>>>
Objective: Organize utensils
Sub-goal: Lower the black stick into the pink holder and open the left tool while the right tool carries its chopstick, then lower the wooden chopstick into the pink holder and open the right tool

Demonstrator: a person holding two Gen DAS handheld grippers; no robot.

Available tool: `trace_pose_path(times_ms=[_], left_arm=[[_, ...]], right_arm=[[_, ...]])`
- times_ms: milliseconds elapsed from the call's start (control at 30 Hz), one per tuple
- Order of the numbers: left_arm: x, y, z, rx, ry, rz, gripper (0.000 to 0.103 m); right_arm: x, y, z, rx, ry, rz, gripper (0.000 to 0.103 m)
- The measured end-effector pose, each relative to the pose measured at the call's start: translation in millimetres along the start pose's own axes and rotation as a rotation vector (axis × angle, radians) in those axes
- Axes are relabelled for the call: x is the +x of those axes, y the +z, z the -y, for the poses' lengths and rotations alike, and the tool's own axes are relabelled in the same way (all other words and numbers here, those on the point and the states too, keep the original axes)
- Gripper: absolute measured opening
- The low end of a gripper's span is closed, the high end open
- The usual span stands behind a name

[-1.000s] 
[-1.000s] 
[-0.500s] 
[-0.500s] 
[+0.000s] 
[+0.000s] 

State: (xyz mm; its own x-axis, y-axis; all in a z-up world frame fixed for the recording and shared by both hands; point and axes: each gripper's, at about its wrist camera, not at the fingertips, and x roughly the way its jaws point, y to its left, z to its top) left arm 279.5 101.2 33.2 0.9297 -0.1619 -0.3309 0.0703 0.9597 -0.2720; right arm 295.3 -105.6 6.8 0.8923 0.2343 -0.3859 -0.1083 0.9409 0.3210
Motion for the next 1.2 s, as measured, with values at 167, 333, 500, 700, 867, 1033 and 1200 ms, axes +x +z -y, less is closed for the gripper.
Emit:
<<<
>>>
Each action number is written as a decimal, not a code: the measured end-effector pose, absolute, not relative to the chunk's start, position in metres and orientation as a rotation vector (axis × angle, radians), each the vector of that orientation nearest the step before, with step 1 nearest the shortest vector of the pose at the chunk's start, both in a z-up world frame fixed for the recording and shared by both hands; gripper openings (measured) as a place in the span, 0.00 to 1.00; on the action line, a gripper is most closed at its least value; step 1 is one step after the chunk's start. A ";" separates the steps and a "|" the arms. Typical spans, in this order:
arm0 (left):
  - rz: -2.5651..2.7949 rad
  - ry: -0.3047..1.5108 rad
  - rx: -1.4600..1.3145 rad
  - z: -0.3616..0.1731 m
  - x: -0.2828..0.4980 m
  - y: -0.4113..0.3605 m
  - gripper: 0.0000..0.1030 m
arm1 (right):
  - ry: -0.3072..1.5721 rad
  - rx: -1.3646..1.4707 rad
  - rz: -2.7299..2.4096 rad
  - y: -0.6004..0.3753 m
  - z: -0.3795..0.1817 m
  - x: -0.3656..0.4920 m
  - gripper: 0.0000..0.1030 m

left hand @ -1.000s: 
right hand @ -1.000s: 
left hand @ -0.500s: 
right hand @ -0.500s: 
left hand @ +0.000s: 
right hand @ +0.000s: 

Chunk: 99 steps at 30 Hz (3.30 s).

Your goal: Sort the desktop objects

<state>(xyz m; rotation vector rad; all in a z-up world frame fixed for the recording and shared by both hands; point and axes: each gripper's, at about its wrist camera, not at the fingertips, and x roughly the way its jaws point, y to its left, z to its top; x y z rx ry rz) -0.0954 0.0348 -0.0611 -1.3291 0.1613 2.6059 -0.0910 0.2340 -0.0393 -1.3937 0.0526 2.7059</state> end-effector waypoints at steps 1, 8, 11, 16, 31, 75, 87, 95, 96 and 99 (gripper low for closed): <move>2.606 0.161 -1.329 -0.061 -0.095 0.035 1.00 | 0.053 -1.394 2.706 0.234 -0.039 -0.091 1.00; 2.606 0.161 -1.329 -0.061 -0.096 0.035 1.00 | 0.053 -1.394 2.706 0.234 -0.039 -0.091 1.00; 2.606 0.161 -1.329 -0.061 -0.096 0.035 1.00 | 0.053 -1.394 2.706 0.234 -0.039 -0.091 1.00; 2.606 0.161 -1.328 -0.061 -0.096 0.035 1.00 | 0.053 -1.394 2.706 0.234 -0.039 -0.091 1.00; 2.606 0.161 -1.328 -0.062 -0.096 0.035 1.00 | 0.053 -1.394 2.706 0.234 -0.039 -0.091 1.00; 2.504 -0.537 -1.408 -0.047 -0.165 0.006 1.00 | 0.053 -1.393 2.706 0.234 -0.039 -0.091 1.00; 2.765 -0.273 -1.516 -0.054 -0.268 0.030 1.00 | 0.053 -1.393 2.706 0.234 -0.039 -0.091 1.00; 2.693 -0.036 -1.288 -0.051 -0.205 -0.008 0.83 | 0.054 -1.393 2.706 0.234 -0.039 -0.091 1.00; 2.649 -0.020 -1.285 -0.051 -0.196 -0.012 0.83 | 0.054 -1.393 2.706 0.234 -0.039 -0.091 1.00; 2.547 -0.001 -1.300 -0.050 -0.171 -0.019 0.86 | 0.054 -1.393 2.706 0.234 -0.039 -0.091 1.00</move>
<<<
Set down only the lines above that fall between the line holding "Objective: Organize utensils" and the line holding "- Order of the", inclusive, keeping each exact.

_Reply_
Objective: Organize utensils
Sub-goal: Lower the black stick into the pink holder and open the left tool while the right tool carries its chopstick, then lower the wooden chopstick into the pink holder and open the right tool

Demonstrator: a person holding two Gen DAS handheld grippers; no robot.

Available tool: `trace_pose_path(times_ms=[_], left_arm=[[_, ...]], right_arm=[[_, ...]])`
- times_ms: milliseconds elapsed from the call's start (control at 30 Hz), one per tuple
- Order of the numbers: left_arm: x, y, z, rx, ry, rz, gripper (0.000 to 0.103 m); right_arm: x, y, z, rx, ry, rz, gripper (0.000 to 0.103 m)

This output is now complete.